● The task: Go through the lines below and copy any that hold the string "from".

● Data provided:
--------------------
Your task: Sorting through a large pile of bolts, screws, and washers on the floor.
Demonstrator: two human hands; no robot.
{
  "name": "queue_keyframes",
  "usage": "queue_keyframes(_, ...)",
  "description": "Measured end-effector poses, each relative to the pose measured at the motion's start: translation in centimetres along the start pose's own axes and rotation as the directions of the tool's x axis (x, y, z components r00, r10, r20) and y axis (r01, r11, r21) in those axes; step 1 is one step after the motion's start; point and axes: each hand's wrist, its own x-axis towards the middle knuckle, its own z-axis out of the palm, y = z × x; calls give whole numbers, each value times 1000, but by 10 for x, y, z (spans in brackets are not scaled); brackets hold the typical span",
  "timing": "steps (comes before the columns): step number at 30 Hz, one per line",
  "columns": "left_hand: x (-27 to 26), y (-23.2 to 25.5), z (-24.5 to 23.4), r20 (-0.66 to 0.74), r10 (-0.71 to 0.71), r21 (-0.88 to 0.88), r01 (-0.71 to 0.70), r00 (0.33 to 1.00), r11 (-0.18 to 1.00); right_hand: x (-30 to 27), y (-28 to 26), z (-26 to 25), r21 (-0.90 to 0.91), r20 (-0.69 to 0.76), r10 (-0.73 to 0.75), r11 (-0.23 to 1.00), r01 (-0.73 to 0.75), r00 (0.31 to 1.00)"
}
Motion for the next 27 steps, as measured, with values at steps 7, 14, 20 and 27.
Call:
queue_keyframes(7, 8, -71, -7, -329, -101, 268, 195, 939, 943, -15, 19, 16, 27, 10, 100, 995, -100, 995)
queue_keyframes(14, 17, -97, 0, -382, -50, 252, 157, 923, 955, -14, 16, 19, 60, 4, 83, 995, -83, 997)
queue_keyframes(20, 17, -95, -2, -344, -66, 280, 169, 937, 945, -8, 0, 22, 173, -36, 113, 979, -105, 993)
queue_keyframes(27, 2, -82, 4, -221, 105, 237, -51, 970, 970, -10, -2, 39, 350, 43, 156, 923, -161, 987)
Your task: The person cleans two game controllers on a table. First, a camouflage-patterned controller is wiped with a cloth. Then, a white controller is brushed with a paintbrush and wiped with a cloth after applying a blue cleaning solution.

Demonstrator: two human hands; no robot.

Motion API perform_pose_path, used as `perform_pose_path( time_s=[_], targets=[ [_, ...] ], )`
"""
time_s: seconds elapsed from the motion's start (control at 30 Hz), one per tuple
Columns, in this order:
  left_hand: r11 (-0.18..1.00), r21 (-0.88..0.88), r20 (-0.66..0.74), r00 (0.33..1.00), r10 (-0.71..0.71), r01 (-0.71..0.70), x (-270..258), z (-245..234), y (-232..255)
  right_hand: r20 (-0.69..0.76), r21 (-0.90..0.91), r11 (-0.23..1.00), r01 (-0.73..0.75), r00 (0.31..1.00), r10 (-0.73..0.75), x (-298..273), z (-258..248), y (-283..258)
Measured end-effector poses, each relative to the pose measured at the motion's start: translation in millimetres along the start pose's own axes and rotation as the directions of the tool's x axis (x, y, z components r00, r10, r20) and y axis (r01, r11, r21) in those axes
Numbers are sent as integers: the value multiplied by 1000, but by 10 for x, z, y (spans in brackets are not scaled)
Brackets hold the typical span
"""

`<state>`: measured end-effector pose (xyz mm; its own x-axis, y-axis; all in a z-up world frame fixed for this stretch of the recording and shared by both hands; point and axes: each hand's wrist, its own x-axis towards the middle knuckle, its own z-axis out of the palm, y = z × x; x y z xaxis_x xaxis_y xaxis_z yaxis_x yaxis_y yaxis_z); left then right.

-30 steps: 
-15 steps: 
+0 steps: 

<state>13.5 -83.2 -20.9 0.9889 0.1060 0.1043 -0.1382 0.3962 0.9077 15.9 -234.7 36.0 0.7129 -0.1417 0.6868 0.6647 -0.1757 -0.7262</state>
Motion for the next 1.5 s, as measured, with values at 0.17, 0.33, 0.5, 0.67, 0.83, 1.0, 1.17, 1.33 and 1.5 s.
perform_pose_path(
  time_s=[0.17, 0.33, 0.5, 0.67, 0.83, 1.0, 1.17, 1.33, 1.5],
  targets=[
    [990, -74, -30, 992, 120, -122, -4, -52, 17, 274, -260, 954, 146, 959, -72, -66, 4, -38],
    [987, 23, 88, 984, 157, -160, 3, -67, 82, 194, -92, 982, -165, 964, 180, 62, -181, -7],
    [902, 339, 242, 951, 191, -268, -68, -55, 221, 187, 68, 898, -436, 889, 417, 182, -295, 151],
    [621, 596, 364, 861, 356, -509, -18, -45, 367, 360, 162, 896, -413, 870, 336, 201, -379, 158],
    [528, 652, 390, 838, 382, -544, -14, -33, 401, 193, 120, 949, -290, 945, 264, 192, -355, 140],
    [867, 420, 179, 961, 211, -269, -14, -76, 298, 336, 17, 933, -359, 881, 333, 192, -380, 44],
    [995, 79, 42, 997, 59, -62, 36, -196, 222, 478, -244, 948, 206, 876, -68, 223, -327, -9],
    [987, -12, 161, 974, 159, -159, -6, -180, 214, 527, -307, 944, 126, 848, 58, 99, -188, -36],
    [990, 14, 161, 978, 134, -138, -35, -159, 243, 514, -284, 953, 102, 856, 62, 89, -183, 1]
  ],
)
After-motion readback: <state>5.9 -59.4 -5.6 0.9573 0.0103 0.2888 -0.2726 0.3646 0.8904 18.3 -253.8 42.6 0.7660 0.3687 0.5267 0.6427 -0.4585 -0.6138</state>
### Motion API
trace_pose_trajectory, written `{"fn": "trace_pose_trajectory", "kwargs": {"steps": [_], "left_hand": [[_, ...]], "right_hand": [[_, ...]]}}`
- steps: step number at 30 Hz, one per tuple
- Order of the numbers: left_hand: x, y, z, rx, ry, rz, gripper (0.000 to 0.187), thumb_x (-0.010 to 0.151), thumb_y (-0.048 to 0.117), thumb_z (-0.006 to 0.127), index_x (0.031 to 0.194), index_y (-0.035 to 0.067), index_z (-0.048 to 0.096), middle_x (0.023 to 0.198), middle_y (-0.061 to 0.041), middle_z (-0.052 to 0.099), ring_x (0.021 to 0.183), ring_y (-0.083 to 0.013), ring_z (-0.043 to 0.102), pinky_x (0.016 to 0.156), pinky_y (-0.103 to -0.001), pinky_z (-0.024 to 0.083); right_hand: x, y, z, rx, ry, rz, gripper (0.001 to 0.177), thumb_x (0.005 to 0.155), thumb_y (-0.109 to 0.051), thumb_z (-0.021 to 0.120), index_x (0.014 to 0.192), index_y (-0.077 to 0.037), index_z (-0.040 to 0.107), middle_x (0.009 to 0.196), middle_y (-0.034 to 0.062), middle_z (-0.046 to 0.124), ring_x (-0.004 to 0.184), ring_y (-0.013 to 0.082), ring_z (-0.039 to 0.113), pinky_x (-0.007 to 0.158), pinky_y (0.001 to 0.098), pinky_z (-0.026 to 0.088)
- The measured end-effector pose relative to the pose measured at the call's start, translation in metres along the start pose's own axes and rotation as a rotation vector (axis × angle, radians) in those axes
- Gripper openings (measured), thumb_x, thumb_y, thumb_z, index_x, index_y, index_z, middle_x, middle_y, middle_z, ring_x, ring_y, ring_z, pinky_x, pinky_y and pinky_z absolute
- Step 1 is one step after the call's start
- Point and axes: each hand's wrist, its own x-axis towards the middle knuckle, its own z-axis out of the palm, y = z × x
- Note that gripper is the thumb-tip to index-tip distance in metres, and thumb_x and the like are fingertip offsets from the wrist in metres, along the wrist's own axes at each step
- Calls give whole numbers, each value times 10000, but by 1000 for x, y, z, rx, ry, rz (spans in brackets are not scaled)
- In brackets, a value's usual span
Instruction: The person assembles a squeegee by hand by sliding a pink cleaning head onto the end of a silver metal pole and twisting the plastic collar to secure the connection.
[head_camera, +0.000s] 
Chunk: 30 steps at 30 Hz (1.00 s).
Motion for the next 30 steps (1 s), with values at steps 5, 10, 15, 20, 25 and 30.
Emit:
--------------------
● Your solution:
time_s: seconds elapsed from the motion's start (control at 30 Hz), one per tuple
- Note that gripper is the thumb-tip to index-tip distance in metres, and thumb_x and the like are fingertip offsets from the wrist in metres, along the wrist's own axes at each step

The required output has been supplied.